**Task prompt:** Only one span of the material below is wanted. Output it exactly, from the line with "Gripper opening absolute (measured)" through the line with "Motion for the", without any pictures.

============================================================

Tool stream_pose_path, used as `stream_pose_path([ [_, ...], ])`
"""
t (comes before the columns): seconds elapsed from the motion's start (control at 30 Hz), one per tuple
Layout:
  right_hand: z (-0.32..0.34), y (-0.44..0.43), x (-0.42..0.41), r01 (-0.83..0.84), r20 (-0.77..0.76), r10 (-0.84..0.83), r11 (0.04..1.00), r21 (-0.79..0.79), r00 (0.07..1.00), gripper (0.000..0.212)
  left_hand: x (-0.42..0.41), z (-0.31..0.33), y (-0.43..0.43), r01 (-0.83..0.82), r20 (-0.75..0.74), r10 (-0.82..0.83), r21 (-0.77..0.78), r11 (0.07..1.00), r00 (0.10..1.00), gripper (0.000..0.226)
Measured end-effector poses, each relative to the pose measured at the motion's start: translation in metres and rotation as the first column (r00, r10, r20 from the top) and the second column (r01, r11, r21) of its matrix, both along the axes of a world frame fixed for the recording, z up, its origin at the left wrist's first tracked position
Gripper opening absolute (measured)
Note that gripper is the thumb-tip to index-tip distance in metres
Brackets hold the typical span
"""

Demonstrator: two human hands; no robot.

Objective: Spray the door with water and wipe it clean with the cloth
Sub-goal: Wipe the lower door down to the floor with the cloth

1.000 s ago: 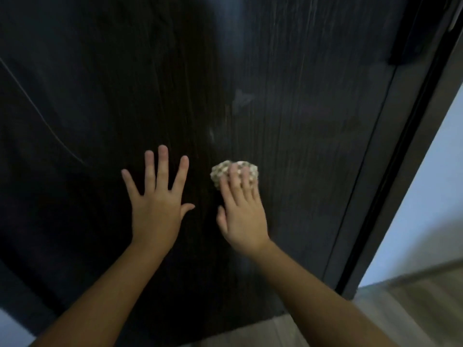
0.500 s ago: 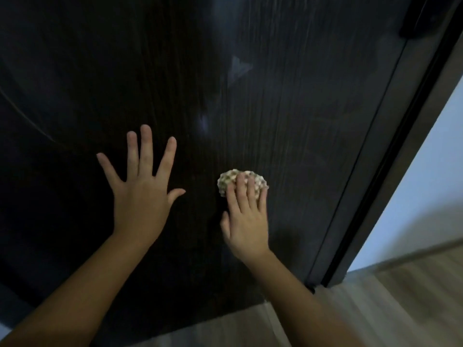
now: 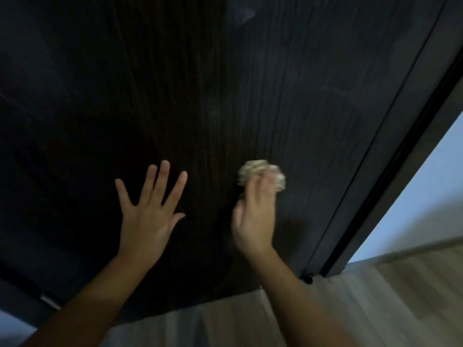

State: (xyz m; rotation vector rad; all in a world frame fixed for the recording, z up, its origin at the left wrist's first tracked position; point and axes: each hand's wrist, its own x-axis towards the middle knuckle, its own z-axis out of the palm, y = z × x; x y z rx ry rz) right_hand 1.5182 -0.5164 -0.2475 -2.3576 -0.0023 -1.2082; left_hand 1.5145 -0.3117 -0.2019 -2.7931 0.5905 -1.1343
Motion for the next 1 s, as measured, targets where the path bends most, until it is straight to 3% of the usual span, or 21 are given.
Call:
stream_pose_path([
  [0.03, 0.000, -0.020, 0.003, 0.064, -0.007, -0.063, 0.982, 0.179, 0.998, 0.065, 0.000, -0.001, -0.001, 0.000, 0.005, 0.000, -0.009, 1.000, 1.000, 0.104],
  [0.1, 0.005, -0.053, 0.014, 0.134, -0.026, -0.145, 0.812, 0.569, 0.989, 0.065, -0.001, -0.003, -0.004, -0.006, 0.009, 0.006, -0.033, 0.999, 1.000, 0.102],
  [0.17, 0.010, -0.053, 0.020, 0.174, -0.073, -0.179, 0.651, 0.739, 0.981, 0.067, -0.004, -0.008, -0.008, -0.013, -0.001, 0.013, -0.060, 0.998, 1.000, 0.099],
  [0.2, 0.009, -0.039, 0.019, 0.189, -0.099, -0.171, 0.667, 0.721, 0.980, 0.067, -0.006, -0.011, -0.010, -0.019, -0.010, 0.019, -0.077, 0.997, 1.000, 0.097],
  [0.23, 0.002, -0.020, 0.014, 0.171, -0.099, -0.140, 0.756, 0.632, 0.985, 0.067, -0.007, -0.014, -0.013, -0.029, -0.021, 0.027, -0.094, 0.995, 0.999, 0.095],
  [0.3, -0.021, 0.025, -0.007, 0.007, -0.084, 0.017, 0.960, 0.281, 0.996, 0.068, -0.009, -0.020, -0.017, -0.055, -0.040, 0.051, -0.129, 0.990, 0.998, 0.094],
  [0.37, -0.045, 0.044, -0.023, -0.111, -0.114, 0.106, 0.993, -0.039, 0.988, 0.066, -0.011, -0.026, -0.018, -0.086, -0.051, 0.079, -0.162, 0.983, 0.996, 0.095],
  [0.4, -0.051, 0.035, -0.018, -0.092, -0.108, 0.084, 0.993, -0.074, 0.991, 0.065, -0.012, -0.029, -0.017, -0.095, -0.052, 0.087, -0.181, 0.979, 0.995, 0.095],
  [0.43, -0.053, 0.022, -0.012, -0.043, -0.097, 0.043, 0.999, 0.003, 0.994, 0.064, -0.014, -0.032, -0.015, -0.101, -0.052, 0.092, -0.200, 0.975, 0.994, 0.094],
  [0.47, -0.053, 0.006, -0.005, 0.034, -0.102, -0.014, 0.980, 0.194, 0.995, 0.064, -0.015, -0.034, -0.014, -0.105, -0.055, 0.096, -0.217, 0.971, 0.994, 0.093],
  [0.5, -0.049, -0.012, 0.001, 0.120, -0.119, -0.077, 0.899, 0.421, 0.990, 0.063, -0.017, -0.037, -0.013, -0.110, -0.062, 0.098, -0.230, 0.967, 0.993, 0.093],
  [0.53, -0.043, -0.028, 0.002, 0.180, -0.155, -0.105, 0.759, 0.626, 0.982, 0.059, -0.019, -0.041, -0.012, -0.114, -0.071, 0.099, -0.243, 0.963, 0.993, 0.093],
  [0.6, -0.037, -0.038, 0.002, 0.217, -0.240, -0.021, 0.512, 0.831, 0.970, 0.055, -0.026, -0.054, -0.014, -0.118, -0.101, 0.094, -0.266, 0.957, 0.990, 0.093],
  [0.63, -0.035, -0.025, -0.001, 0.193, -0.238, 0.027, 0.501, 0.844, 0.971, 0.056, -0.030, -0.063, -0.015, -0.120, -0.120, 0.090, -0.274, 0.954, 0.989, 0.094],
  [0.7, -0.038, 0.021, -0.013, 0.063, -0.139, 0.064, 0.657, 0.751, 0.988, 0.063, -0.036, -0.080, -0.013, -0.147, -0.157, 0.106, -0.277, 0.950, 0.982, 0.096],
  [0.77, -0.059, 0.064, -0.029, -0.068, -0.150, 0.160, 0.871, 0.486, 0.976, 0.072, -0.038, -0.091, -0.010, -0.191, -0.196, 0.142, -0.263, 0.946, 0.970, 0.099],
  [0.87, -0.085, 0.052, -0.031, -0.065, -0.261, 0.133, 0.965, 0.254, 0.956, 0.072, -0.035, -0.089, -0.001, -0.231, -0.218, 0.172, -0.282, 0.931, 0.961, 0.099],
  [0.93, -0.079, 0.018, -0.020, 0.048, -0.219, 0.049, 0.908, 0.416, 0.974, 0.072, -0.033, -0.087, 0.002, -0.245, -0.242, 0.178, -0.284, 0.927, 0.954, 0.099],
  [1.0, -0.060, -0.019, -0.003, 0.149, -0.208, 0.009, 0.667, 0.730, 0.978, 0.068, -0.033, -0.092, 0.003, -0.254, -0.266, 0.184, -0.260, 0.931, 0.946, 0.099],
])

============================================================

**Written solution:**
Gripper opening absolute (measured)
Note that gripper is the thumb-tip to index-tip distance in metres
Brackets hold the typical span
"""

Demonstrator: two human hands; no robot.

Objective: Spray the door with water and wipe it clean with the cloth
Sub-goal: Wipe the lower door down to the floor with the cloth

1.000 s ago: 
0.500 s ago: 
now: 

State: (xyz m; rotation vector rad; all in a world frame fixed for the recording, z up, its origin at the left wrist's first tracked position; point and axes: each hand's wrist, its own x-axis towards the middle knuckle, its own z-axis out of the palm, y = z × x; x y z rx ry rz) right_hand 1.5182 -0.5164 -0.2475 -2.3576 -0.0023 -1.2082; left_hand 1.5145 -0.3117 -0.2019 -2.7931 0.5905 -1.1343
Motion for the next 1 s, as measured, targets where the path bends most, until it is straight to 3% of the usual span, or 21 are given.

Work on this exercise has concluded.